- RECORDS SUPPLIED
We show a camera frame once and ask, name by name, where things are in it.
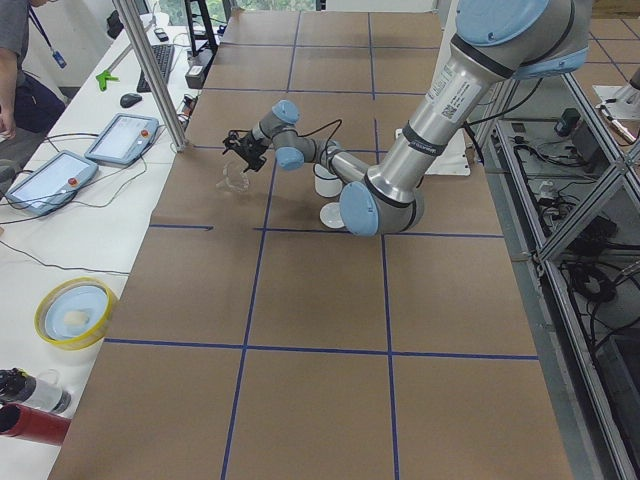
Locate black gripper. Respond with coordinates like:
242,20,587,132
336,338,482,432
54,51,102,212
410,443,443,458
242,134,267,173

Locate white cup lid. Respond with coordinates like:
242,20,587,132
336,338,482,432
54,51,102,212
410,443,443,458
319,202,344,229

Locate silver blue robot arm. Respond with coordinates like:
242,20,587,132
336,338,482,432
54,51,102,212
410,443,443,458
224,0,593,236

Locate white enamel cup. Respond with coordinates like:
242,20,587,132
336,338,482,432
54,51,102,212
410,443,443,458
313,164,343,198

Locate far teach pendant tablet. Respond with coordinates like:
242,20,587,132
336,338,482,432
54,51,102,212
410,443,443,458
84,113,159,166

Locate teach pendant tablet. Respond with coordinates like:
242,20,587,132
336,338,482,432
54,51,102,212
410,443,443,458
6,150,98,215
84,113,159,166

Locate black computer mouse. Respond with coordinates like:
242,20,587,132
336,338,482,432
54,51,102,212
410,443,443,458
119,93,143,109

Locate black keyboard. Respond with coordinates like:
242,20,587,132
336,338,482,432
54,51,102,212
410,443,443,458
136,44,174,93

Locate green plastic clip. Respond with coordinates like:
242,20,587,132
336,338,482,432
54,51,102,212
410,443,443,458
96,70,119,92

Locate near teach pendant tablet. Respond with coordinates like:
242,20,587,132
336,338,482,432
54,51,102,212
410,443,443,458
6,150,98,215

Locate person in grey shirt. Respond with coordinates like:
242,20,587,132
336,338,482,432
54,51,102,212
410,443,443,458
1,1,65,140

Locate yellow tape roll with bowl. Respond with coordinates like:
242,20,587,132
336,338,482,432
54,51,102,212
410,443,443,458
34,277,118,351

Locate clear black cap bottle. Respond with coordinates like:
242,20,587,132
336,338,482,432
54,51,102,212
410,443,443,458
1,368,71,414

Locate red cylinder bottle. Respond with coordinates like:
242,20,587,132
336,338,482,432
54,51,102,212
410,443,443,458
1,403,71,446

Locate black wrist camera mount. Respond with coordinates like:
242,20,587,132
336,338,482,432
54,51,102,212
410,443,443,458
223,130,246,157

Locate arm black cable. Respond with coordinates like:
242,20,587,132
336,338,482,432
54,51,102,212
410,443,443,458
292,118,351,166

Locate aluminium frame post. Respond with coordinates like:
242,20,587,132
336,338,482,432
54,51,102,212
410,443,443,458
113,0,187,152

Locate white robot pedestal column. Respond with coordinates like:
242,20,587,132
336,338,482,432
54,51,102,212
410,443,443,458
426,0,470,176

---

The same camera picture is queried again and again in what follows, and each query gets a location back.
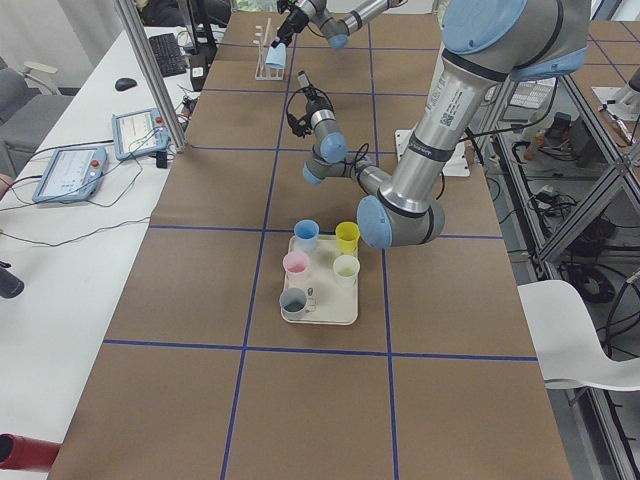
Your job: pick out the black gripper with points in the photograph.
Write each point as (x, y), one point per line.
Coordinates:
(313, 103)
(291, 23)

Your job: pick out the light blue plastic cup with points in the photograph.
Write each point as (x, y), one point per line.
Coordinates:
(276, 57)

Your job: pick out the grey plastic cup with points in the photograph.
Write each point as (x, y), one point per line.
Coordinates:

- TO DO
Scan the records for the word "pendant". Copy each line where it turns up.

- ANSWER SPACE
Locate far teach pendant tablet. Respond with coordinates like:
Locate teach pendant tablet. Respond with coordinates like:
Locate near teach pendant tablet. Respond with coordinates like:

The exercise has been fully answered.